**To do:** Reproduce the data below line by line, from its first line to the line with "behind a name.", both included, and nothing past that point.

**Information shown:**

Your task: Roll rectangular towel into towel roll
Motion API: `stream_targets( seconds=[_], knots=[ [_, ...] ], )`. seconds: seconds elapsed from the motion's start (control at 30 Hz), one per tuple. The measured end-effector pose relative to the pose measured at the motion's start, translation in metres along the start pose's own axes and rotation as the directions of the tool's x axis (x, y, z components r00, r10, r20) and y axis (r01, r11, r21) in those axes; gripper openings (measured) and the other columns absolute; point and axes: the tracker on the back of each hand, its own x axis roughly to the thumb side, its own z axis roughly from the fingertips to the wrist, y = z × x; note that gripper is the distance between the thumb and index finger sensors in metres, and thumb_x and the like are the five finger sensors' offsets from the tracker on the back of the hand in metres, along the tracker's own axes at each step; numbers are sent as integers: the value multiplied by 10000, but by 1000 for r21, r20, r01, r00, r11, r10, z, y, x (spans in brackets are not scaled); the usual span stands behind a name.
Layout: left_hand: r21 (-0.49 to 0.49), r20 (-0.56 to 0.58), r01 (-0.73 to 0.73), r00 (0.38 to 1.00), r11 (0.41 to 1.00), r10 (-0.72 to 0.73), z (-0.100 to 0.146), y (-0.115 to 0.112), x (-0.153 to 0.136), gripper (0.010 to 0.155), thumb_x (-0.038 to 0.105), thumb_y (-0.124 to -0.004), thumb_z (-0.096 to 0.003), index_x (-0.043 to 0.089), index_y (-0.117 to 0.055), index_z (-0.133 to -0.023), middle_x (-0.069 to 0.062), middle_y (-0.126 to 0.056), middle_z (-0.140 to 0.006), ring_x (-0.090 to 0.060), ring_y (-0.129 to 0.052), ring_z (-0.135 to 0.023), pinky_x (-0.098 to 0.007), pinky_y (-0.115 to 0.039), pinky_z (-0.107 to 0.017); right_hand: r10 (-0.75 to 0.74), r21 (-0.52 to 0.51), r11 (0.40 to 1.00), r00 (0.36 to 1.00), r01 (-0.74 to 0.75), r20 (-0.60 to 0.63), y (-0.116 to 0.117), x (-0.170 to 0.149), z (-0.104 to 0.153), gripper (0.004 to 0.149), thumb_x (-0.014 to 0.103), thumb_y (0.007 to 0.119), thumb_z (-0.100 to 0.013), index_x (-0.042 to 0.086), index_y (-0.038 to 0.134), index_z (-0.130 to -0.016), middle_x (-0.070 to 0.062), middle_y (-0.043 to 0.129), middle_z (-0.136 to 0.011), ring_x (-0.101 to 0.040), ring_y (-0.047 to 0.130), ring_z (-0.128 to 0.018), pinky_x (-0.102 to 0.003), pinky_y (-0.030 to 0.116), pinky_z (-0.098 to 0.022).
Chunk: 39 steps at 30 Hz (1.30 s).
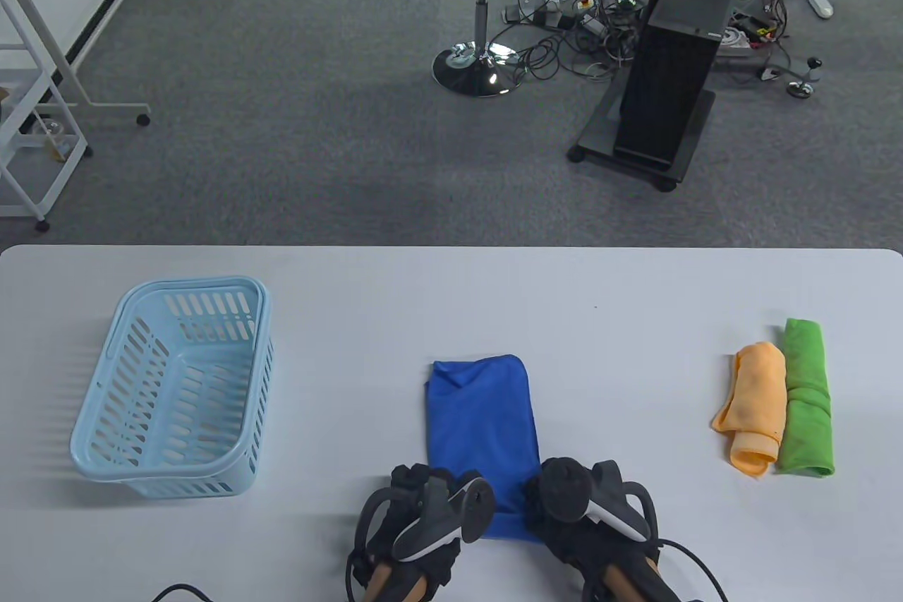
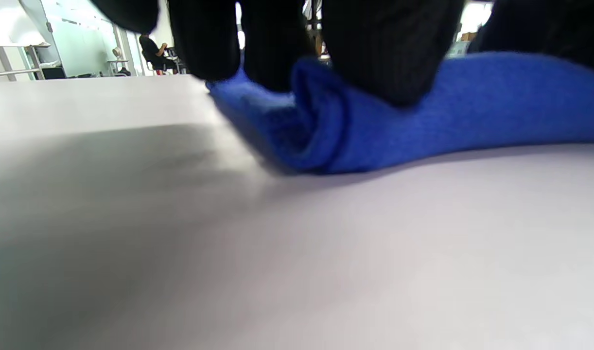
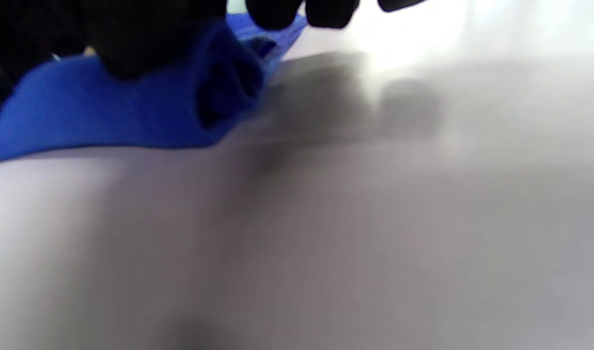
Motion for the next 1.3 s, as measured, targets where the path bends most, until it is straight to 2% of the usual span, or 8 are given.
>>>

**Result for this task:**
Your task: Roll rectangular towel into towel roll
Motion API: `stream_targets( seconds=[_], knots=[ [_, ...] ], )`. seconds: seconds elapsed from the motion's start (control at 30 Hz), one per tuple. The measured end-effector pose relative to the pose measured at the motion's start, translation in metres along the start pose's own axes and rotation as the directions of the tool's x axis (x, y, z components r00, r10, r20) and y axis (r01, r11, r21) in those axes; gripper openings (measured) and the other columns absolute; point and axes: the tracker on the back of each hand, its own x axis roughly to the thumb side, its own z axis roughly from the fingertips to the wrist, y = z × x; note that gripper is the distance between the thumb and index finger sensors in metres, and thumb_x and the like are the five finger sensors' offsets from the tracker on the back of the hand in metres, along the tracker's own axes at each step; numbers are sent as integers: the value multiplied by 10000, but by 1000 for r21, r20, r01, r00, r11, r10, z, y, x (spans in brackets are not scaled); the usual span stands behind a name.

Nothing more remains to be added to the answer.